Não lembro ao certo como nem quando fiquei sabendo o que era butô — em falta de melhores termos, uma dança contemporânea expressionista japonesa, desenvolvida especialmente período pós-guerra. Provavelmente foi por meio do meu irmão, que durante vários anos foi bailarino de dança contemporânea, mas sei que foi no YouTube a primeira vez que vi em movimento, e era um espetáculo do Sankai Juku. Provavelmente esse. Na época, ainda não havia tantos vídeos assim da prática, mas fiquei sabendo que provavelmente por causa da forte cena cultural da colônia japonesa em São Paulo, que como costumeiramente gostam de nos lembrar é a maior cidade japonesa fora do Japão, o grupo em questão, provavelmente o maior expoente da dança no mundo, já havia visitado o Brasil em diversas ocasiões. Outro nome apareceu também na minha breve pesquisa de internet, dessas que disparam um interesse novo em nossas cabeças, Kazuo Ohno.

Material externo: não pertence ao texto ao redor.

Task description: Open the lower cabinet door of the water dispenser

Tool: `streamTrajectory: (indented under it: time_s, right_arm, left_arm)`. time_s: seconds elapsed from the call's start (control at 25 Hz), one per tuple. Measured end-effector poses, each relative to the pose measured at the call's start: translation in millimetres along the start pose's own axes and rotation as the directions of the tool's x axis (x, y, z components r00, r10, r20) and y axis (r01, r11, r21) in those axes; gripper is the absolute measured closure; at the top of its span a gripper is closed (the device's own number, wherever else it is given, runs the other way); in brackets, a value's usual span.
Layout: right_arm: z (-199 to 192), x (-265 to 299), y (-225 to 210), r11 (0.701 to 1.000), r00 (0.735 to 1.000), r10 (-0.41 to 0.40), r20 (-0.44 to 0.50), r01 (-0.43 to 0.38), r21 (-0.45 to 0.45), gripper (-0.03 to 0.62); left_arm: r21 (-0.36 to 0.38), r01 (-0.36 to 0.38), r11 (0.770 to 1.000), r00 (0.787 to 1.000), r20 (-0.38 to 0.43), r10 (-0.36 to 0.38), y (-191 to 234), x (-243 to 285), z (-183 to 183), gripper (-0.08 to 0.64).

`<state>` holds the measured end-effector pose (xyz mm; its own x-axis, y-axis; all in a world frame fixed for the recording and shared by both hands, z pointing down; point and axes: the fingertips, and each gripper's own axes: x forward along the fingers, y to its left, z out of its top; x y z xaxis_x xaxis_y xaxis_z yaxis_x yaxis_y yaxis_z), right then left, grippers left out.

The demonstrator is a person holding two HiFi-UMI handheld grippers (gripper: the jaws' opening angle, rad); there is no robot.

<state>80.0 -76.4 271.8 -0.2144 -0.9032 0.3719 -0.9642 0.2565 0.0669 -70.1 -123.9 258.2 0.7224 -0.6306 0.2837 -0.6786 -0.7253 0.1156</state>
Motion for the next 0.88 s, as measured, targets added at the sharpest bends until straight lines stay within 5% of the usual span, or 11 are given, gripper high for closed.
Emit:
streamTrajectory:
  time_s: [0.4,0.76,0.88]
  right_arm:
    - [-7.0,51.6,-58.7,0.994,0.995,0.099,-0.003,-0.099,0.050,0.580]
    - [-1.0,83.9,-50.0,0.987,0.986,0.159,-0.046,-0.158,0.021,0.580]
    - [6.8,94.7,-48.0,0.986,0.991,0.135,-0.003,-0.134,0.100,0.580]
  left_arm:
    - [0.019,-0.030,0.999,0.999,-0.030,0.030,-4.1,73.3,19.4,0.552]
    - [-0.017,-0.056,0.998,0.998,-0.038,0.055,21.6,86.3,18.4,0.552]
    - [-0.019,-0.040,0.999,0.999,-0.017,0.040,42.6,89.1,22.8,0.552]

Capa do 'The Crying Light'

Antony Hagerty entrou em contato com o butô de maneira inesperada. Quando estudava na França aos 16 anos de idade, se deparou com um cartaz de rua com a figura dramática, um homem vestido de mulher, com as mãos voltadas para cima como que suplicando. Ao ganhar um dos cartazes do homem que os colava na rua, Antony colocou ele em cima de sua cama, onde ele diz que permanece até hoje, sem saber que se tratava de uma fotografia de Kazuo Ohno, a mesma foto que seria a capa de seu terceiro álbum, The Crying Light. Seis anos depois, ao ver o filme Just Visiting This Planet de Peter Sempel, Antony ficou extremamente emocionada ao ver uma figura andrógina se mexendo com a riqueza do movimento de uma criança. Ao voltar para casa, percebeu que era o mesmo homem da foto em cima de sua cama.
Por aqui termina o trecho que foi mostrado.